[Dataset records]
= Beginning of Section =
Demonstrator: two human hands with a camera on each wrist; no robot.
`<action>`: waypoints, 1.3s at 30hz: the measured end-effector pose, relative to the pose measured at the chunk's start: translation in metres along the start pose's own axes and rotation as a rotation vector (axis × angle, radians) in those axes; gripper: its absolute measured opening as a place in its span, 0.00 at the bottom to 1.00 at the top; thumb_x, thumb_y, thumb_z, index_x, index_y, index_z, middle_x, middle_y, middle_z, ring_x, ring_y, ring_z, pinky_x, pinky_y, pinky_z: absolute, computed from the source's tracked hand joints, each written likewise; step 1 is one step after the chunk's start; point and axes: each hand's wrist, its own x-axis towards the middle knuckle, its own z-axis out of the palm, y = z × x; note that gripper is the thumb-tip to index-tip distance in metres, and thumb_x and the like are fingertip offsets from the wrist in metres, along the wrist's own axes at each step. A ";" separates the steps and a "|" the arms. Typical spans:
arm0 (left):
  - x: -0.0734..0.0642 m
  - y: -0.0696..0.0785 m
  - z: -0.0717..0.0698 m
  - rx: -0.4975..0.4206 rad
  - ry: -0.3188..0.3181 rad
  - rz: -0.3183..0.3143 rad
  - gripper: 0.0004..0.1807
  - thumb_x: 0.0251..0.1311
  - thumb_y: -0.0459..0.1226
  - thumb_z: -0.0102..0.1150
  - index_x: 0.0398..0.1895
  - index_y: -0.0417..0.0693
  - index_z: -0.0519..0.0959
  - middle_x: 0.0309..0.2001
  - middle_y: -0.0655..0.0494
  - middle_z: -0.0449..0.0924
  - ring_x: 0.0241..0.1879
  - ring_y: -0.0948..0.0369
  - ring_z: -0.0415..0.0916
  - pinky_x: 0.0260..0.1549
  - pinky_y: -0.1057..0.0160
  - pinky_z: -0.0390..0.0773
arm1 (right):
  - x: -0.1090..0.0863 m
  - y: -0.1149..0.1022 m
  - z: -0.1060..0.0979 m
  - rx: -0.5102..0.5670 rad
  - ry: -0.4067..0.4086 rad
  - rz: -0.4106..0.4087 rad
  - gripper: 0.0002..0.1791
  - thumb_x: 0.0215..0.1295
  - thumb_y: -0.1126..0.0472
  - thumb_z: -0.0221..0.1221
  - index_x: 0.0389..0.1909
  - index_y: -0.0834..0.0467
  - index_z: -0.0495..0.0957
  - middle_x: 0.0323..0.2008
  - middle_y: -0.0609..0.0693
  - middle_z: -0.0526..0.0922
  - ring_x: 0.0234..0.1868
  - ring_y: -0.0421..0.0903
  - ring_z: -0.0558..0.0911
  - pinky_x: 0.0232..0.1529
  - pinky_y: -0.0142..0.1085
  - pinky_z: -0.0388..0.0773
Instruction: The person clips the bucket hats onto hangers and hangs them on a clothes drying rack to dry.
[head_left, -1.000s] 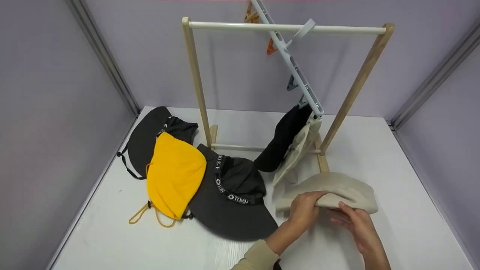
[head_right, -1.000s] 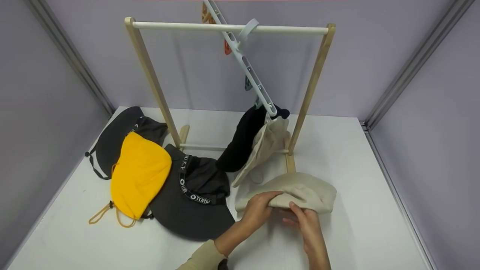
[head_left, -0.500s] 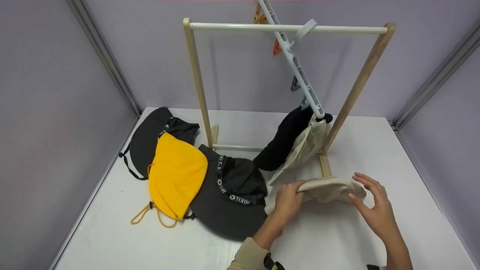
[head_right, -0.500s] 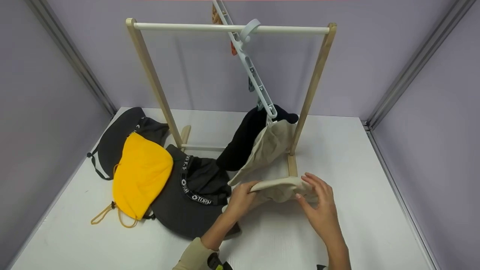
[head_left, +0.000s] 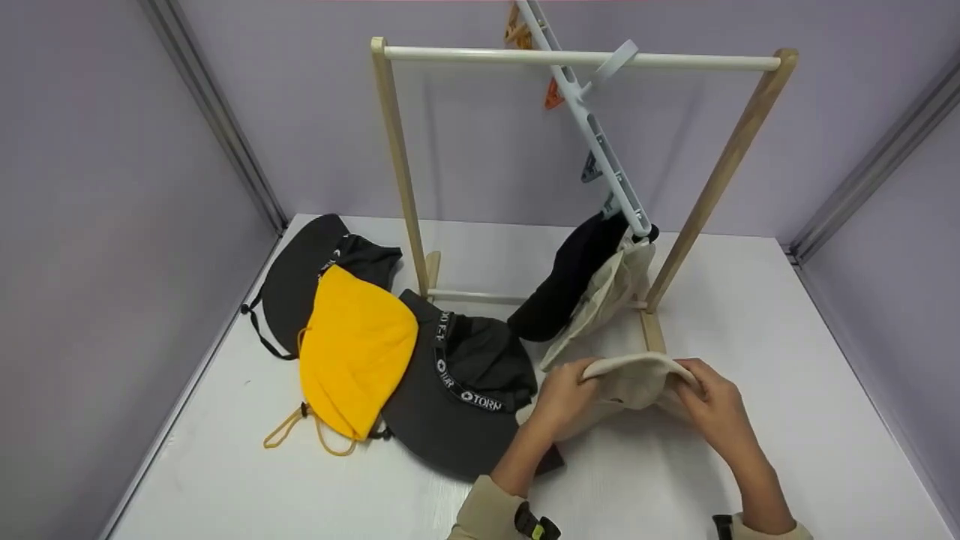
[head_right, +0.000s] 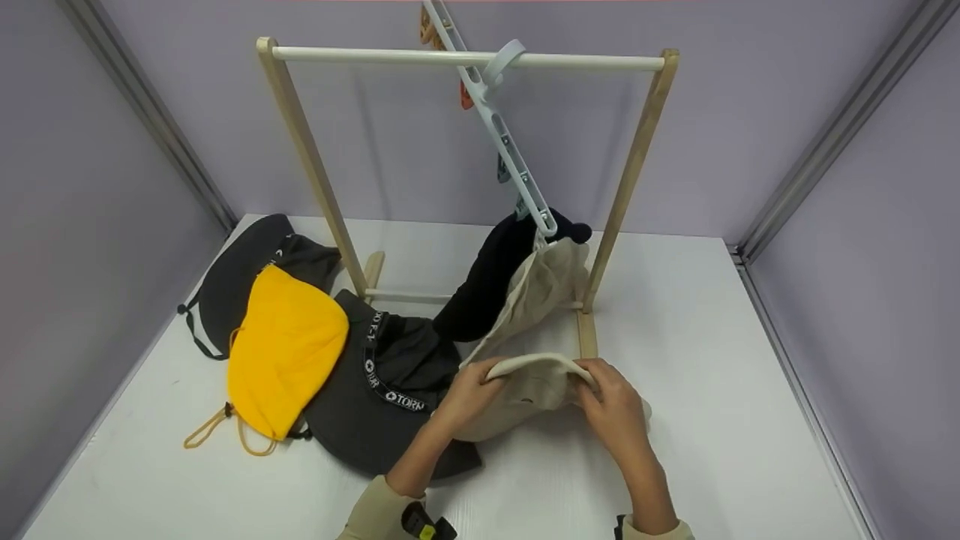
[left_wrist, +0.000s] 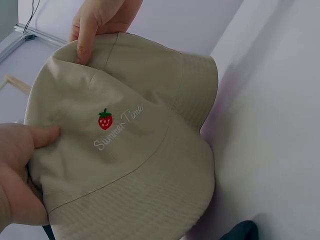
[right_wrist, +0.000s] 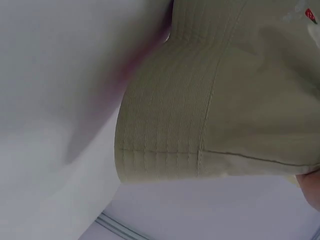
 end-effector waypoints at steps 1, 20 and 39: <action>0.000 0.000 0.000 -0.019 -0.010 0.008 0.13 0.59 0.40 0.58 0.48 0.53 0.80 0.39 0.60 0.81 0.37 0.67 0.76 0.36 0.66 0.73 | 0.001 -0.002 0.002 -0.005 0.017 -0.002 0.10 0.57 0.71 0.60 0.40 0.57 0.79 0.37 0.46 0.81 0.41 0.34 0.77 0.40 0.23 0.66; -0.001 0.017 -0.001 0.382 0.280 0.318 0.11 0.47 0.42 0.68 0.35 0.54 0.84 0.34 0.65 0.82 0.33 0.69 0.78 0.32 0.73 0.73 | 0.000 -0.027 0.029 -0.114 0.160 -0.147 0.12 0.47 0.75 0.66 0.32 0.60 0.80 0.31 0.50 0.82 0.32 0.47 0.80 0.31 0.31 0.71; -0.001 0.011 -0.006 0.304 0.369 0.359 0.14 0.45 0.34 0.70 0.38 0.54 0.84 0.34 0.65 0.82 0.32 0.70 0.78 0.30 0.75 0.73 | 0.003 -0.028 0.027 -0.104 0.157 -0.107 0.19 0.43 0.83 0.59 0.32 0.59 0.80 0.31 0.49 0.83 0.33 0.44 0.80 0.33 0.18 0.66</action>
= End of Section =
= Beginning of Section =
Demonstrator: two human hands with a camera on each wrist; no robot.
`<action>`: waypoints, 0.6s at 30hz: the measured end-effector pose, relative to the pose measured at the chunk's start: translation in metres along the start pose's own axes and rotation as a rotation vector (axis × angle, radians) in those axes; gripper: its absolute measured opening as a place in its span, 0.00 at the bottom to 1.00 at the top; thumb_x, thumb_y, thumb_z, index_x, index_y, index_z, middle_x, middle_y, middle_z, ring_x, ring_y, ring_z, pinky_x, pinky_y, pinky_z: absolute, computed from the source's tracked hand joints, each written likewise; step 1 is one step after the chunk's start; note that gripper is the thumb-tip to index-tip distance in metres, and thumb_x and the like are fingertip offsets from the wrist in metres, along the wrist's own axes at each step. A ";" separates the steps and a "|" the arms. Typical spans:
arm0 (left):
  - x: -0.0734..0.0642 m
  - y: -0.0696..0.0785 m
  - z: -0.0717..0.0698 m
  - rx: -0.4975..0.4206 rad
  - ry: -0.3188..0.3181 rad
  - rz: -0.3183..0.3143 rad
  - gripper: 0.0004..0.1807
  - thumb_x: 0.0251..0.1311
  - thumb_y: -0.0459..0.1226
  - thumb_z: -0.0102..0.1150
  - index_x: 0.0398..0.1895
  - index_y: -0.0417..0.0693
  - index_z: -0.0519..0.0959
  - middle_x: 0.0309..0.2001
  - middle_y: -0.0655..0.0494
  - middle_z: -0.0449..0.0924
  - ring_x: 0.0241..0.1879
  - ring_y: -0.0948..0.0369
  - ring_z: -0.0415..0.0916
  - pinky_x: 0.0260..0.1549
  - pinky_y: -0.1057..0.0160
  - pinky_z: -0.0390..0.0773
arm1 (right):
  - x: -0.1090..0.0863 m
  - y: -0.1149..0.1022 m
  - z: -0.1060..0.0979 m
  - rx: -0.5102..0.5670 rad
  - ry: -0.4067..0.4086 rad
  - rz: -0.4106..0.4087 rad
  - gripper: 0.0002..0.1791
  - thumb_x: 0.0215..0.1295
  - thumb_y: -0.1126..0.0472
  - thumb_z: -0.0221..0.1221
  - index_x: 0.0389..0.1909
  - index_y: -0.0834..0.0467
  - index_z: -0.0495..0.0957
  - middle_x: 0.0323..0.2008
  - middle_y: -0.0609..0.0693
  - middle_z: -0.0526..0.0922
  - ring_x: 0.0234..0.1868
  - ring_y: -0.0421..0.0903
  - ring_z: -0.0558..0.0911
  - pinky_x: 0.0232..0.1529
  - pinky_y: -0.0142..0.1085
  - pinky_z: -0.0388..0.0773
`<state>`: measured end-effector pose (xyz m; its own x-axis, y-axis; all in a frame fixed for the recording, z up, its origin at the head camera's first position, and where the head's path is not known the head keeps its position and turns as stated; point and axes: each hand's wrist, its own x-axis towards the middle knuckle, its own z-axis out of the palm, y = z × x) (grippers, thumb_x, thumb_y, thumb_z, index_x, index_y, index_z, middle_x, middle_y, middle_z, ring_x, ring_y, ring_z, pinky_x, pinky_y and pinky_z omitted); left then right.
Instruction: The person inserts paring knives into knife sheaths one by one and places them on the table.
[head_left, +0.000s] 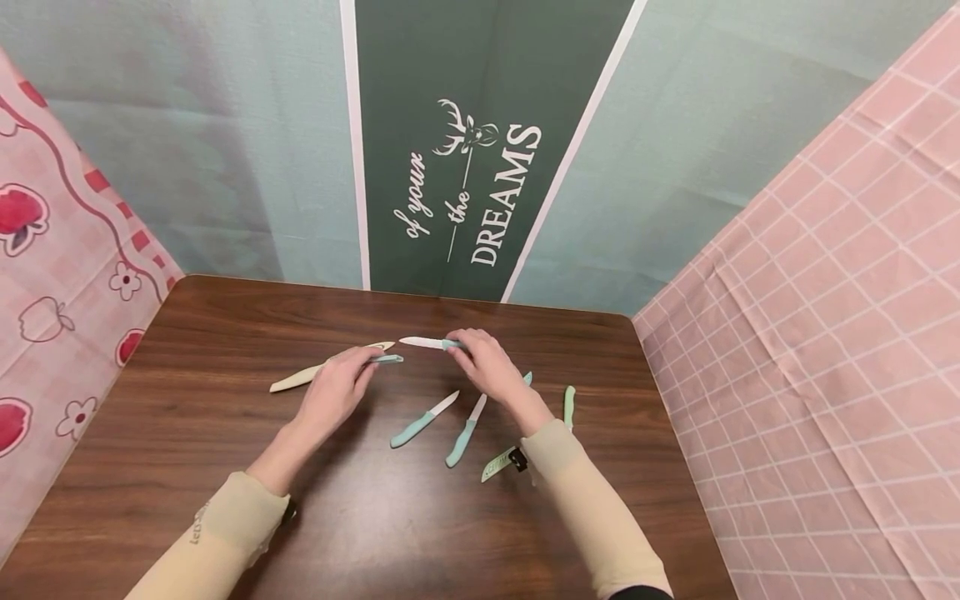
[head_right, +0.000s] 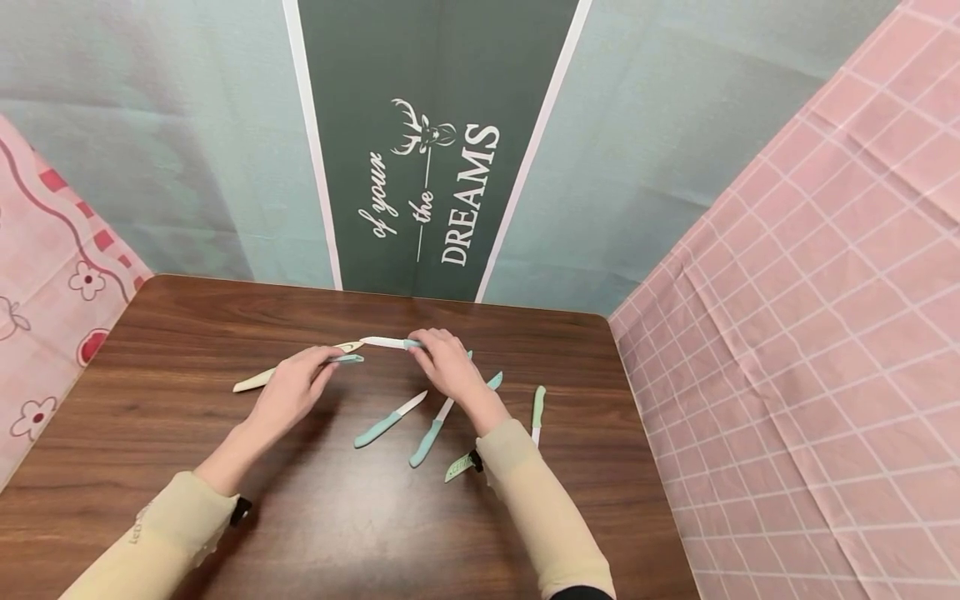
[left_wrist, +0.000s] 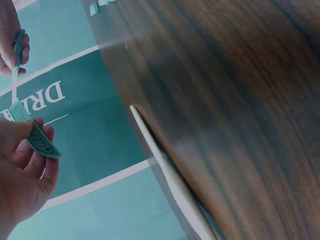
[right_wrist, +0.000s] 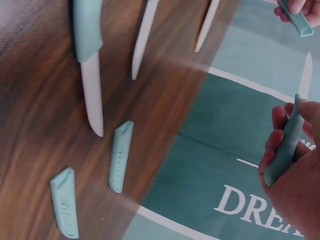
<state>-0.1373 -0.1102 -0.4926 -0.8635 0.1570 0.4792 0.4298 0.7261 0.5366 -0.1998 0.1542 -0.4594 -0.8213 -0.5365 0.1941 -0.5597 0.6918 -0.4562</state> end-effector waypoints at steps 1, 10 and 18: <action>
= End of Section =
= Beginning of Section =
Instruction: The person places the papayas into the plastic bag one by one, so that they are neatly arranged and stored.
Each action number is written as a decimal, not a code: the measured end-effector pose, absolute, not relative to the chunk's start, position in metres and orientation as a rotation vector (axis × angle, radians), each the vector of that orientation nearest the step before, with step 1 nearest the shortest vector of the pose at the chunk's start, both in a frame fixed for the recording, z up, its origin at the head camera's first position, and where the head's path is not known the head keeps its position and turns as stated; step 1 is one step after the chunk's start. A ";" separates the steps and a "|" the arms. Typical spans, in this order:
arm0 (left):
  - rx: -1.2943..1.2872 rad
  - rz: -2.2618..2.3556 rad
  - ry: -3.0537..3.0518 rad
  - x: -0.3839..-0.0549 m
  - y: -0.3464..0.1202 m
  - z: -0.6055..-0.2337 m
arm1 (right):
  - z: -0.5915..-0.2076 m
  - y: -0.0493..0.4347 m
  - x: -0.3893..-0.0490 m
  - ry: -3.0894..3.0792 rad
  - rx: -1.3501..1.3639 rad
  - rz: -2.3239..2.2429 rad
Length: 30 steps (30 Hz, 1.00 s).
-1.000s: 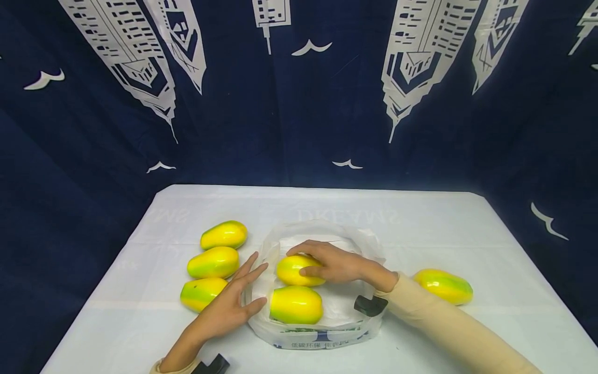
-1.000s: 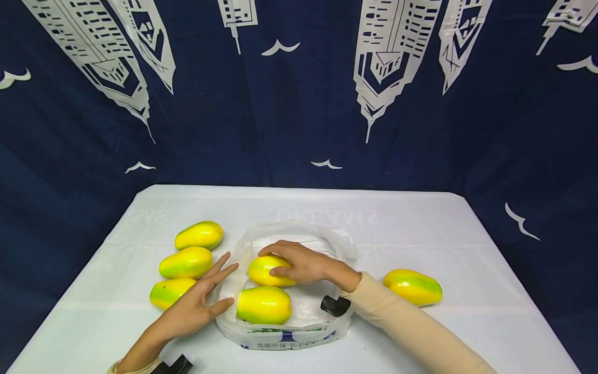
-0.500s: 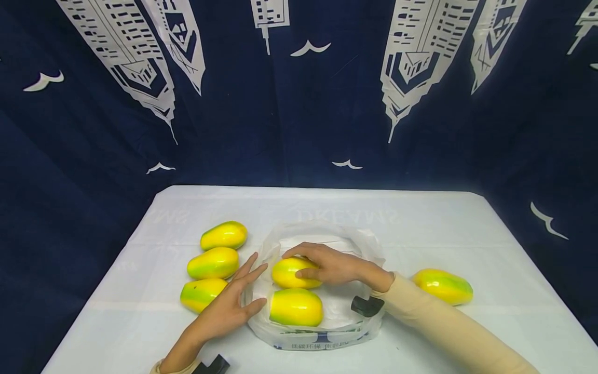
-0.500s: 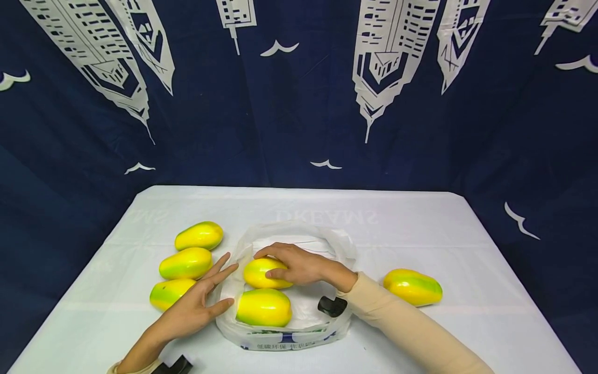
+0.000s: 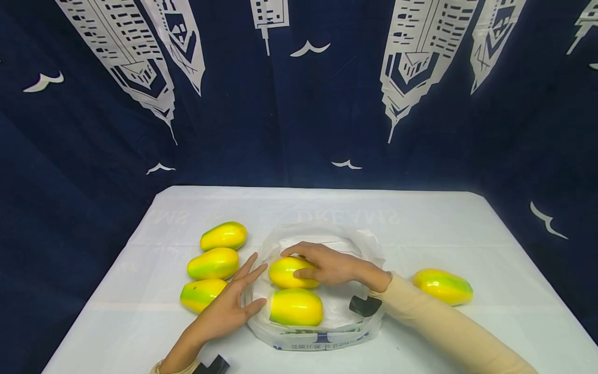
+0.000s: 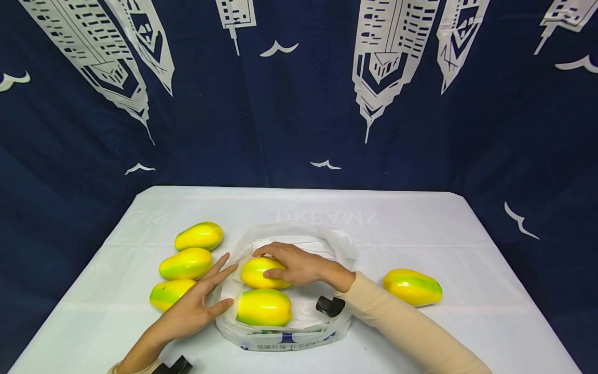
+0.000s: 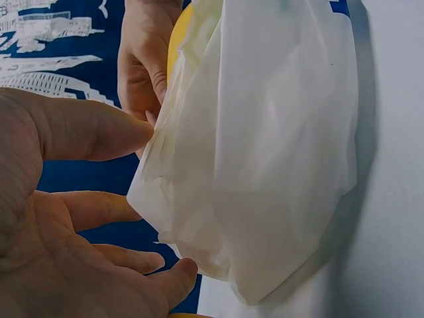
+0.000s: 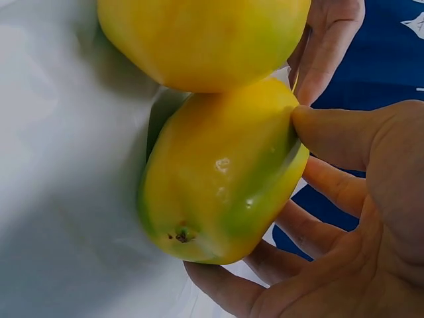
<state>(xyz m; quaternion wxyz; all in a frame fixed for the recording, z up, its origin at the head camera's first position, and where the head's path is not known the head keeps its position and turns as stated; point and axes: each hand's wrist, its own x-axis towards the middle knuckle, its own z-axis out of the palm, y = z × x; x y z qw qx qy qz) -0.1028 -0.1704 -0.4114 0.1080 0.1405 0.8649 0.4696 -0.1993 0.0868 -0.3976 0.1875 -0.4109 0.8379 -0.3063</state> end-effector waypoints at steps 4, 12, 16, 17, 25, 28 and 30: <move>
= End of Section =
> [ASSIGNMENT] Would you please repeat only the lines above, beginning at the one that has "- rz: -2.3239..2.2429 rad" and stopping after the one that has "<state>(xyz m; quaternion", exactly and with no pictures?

> [SOLUTION TO THE EXERCISE]
  - rz: -2.3239..2.2429 rad
Length: 30 steps (30 Hz, 1.00 s).
-1.000s: 
-1.000s: 
-0.500s: 
-0.500s: 
+0.000s: 
+0.000s: 
+0.000s: 
+0.000s: 
<state>(xyz m; quaternion wxyz; all in a frame fixed for the recording, z up, its origin at the head camera's first position, and where the head's path is not known the head keeps its position and turns as stated; point and axes: each hand's wrist, its own x-axis towards the middle knuckle, its own z-axis out of the palm, y = z × x; x y z qw qx qy qz) -0.1028 -0.1704 -0.4114 0.1080 0.1405 0.8649 0.4696 -0.1993 0.0868 -0.3976 0.1875 -0.4109 0.8379 -0.3063</state> end-effector waypoints at steps 4, 12, 16, 17, 25, 28 and 30: <move>

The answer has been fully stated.